◆ **Your objective**
Lines outside the range are not wanted. Give again exactly the lines between the line holding "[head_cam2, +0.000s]" and the line holding "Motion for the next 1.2", inclusive, from the listing below.

◆ **Records provided**
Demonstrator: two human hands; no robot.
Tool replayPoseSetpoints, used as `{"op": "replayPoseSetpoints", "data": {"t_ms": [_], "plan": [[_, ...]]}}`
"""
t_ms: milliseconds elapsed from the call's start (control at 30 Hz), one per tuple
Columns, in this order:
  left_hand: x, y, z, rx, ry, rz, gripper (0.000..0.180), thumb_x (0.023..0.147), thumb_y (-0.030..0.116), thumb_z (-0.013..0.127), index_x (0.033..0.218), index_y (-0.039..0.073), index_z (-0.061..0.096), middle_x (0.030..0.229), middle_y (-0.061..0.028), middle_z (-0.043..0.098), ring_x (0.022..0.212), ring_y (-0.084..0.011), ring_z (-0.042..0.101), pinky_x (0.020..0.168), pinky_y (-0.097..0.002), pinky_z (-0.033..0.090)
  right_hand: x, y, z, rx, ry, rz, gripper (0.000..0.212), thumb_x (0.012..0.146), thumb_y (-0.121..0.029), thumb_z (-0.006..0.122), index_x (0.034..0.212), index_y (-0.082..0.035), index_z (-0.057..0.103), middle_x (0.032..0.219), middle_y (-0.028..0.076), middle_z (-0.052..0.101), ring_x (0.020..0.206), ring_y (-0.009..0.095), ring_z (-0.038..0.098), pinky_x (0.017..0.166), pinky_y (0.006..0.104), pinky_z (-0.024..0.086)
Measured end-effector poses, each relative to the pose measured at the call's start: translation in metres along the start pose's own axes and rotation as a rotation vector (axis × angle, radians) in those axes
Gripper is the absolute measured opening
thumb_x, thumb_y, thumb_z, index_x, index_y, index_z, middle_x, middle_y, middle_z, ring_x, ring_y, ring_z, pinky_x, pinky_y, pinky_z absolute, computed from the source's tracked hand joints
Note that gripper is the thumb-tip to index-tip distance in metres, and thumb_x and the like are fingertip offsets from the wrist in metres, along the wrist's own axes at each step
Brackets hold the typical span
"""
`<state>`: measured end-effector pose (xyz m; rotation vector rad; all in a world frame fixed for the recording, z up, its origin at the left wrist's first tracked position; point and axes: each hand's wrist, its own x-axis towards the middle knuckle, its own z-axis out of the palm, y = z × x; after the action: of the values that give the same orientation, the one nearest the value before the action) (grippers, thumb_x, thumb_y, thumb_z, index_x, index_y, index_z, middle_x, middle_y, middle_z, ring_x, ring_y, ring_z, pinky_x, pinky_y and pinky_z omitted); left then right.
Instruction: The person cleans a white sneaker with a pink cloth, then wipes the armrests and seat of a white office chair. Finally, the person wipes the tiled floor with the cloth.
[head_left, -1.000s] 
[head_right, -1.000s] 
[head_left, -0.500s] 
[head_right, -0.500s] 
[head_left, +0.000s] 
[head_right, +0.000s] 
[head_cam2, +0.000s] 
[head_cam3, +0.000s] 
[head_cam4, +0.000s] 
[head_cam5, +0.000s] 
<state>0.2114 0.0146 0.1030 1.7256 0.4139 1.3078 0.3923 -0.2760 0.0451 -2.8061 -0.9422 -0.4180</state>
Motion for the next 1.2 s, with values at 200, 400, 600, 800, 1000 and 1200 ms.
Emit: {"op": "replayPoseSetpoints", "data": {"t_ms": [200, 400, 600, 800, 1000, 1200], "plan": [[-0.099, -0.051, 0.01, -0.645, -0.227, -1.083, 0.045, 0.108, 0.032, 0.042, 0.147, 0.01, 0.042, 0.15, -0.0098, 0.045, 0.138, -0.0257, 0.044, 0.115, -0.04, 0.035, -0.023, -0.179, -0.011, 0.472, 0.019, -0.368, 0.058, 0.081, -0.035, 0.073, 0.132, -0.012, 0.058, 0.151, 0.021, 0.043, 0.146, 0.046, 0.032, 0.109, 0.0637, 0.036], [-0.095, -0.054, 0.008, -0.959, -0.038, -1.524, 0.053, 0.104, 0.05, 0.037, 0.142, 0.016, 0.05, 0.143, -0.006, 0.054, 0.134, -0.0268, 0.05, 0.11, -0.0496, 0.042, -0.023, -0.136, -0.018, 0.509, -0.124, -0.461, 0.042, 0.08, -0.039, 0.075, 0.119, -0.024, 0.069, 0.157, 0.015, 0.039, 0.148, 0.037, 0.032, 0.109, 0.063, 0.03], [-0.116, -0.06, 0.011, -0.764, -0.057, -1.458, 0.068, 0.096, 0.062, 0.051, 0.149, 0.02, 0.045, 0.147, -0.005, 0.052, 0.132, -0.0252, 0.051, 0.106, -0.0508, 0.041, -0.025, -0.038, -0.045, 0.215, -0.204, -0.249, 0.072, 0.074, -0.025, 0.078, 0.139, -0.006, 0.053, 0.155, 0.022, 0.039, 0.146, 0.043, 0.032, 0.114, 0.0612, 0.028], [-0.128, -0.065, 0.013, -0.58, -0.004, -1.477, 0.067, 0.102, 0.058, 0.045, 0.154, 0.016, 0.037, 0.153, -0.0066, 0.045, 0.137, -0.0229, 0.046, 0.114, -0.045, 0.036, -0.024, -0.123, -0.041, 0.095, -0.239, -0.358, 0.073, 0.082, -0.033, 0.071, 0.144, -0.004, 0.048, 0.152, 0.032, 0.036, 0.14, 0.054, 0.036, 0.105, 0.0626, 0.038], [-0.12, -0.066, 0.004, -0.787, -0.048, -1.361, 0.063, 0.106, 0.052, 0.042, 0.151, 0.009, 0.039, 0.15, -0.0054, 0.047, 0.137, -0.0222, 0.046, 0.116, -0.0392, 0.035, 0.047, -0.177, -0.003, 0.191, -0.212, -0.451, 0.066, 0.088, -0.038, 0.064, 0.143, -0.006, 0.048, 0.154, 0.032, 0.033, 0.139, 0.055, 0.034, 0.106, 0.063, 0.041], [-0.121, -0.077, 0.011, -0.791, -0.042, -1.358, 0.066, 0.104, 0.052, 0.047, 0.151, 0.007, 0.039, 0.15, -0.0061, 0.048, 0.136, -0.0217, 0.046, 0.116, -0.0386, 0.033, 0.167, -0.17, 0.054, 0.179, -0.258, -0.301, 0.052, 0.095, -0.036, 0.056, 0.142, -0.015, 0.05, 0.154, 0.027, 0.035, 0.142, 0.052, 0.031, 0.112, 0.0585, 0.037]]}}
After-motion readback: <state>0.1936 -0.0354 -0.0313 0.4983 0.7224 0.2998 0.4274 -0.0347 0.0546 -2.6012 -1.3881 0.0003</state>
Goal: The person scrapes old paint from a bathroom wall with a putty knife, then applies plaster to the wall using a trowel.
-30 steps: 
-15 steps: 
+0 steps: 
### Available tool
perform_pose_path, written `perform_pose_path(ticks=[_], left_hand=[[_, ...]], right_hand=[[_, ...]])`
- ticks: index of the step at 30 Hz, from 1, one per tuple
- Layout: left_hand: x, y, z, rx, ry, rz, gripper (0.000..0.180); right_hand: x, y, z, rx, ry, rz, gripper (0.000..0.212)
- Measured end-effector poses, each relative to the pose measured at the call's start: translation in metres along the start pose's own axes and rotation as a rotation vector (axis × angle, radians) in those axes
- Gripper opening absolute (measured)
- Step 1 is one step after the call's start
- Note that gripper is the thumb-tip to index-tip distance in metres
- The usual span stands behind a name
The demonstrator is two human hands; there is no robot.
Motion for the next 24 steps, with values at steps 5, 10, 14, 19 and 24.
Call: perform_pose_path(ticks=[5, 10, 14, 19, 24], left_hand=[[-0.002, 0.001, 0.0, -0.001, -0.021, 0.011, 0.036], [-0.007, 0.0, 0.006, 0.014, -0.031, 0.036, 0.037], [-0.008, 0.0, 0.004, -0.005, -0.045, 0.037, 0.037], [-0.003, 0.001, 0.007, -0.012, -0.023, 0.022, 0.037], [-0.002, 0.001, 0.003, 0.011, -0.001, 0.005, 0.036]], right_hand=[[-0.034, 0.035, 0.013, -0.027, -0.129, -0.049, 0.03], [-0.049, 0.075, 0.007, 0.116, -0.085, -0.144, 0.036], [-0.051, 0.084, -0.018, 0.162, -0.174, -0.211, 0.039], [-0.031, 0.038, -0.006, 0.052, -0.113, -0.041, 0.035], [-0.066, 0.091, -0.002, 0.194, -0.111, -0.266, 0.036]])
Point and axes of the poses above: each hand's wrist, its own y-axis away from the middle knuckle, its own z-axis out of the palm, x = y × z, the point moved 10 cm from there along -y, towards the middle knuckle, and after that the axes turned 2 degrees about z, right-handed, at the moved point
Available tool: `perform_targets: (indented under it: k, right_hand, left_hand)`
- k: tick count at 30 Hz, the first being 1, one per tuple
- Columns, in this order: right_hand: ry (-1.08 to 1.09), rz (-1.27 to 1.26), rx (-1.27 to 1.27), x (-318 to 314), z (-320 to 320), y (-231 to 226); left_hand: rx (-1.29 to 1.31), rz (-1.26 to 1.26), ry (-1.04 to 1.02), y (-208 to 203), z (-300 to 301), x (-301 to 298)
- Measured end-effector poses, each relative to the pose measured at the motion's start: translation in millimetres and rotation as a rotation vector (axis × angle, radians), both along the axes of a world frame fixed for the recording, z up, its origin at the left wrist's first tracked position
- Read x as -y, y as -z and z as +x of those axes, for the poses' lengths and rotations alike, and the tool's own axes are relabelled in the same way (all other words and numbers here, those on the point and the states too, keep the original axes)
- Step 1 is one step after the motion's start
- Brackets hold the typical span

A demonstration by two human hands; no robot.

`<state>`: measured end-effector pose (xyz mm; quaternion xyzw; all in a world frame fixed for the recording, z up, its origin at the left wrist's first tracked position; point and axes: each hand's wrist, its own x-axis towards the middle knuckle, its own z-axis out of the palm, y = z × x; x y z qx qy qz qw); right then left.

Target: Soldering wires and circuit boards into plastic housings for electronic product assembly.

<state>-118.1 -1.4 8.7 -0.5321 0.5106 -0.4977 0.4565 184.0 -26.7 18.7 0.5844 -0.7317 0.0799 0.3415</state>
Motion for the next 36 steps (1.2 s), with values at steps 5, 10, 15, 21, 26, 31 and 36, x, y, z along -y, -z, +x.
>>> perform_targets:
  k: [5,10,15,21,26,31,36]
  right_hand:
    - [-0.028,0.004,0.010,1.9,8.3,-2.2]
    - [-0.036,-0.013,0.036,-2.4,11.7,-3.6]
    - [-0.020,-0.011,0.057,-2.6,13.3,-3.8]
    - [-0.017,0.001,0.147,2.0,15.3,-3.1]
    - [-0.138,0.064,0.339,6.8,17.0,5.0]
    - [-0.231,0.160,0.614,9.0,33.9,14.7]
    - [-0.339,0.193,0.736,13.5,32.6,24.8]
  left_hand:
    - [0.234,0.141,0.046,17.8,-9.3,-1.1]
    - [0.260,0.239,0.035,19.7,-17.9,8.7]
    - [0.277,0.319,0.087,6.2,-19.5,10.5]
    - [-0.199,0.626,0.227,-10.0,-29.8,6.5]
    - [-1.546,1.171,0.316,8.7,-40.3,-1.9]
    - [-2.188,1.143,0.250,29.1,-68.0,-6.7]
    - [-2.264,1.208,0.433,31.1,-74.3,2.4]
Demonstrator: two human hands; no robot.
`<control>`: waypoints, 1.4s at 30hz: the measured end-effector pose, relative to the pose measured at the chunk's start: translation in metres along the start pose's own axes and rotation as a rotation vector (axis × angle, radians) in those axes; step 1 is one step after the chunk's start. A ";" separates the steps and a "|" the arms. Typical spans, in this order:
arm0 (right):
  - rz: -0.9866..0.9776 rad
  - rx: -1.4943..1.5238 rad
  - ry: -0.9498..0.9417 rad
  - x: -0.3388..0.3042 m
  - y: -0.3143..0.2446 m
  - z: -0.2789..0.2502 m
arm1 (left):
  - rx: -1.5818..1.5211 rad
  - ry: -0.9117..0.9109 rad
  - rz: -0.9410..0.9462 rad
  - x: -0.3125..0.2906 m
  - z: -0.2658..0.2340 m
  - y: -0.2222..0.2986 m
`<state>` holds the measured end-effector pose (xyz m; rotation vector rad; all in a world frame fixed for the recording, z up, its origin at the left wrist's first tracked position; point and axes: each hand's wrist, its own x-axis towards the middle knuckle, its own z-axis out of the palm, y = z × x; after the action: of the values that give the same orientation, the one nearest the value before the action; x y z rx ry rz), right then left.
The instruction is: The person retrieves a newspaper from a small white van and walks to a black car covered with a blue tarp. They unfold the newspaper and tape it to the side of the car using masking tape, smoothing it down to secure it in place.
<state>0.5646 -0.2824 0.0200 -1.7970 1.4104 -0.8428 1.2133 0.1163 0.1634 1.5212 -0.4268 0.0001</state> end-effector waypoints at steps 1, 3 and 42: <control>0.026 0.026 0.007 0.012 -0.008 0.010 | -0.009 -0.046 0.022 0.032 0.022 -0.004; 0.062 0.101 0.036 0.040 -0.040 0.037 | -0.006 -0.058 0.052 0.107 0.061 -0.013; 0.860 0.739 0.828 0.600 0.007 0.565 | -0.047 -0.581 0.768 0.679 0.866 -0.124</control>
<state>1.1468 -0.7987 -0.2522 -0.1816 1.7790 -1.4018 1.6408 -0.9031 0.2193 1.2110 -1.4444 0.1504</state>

◆ **Expected answer**
[head_cam2, +0.000s] 
[head_cam3, +0.000s] 
[head_cam4, +0.000s] 
[head_cam5, +0.000s] 
<state>0.2114 0.0146 0.1030 1.7256 0.4139 1.3078 0.3923 -0.2760 0.0451 -2.8061 -0.9422 -0.4180</state>
Motion for the next 1.2 s, with values at 200, 400, 600, 800, 1000 and 1200 ms.

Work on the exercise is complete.